▶ **Exercise requirements**: The expected output is every line below, reproduced exactly.

▶ **The data**:
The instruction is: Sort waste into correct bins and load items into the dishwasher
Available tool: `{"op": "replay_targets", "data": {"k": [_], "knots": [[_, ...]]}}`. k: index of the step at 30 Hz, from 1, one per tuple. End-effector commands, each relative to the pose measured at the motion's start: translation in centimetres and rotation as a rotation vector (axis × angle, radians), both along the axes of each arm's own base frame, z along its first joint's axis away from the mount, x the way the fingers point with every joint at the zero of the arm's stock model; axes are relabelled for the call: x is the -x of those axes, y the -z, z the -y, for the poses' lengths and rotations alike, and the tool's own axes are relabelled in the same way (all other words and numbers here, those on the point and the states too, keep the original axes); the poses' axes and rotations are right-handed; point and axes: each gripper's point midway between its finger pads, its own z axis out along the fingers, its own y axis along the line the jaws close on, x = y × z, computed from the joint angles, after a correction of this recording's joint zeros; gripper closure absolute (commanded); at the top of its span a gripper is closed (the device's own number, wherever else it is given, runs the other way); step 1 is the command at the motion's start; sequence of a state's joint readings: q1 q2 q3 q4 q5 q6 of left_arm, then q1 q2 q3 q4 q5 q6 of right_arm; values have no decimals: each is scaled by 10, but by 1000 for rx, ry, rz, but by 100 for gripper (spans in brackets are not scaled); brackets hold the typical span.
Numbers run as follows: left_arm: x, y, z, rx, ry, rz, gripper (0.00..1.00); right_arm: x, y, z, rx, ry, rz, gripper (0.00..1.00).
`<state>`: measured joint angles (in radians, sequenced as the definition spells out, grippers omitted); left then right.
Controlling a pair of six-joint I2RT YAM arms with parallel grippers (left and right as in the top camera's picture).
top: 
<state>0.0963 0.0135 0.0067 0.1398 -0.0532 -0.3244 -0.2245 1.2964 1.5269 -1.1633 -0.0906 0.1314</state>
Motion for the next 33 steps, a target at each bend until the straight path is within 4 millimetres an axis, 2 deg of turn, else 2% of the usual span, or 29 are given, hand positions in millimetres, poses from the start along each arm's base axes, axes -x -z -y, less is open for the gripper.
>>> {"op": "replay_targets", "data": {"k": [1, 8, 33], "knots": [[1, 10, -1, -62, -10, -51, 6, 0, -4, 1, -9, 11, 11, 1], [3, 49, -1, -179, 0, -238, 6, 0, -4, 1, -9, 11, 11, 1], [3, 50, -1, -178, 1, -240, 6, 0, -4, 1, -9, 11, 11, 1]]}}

▶ **Task result**:
The instruction is: Sort waste into correct bins and load items into the dishwasher
Available tool: `{"op": "replay_targets", "data": {"k": [_], "knots": [[_, ...]]}}`. k: index of the step at 30 Hz, from 1, one per tuple. End-effector commands, each relative to the pose measured at the motion's start: translation in centimetres and rotation as a rotation vector (axis × angle, radians), both along the axes of each arm's own base frame, z along its first joint's axis away from the mount, x the way the fingers point with every joint at the zero of the arm's stock model; axes are relabelled for the call: x is the -x of those axes, y the -z, z the -y, for the poses' lengths and rotations alike, and the tool's own axes are relabelled in the same way (all other words and numbers here, those on the point and the states too, keep the original axes); the poses' axes and rotations are right-handed; point and axes: each gripper's point midway between its finger pads, its own z axis out along the fingers, its own y axis along the line the jaws close on, x = y × z, computed from the joint angles, after a correction of this recording's joint zeros; gripper closure absolute (commanded); at the top of its span a gripper is closed (the device's own number, wherever else it is given, runs the other way); step 1 is the command at the motion's start; sequence of a state's joint readings: q1 q2 q3 q4 q5 q6 of left_arm, then q1 q2 q3 q4 q5 q6 of right_arm; values have no decimals: each is scaled by 10, but by 1000 for rx, ry, rz, but by 100 for gripper (spans in brackets are not scaled); brackets hold the typical span.
Numbers run as follows: left_arm: x, y, z, rx, ry, rz, gripper (0.00..1.00); right_arm: x, y, z, rx, ry, rz, gripper (0.00..1.00).
`<state>`: measured joint angles (in radians, sequenced as the definition spells out, grippers omitted); left then right.
Controlling a pair of six-joint I2RT YAM arms with parallel grippers (left and right as in the top camera's picture).
top: 
<state>0.0963 0.0135 0.0067 0.1398 -0.0532 -0.3244 -0.2245 1.2964 1.5269 -1.1633 -0.0906 0.1314</state>
Motion for the next 33 steps, a target at each bend until the straight path is within 4 millimetres an axis, 2 deg of turn, else 2% of the usual span, or 29 are given, hand positions in millimetres, poses from the start along each arm's base axes, axes -x -z -y, less is open for the gripper.
>>> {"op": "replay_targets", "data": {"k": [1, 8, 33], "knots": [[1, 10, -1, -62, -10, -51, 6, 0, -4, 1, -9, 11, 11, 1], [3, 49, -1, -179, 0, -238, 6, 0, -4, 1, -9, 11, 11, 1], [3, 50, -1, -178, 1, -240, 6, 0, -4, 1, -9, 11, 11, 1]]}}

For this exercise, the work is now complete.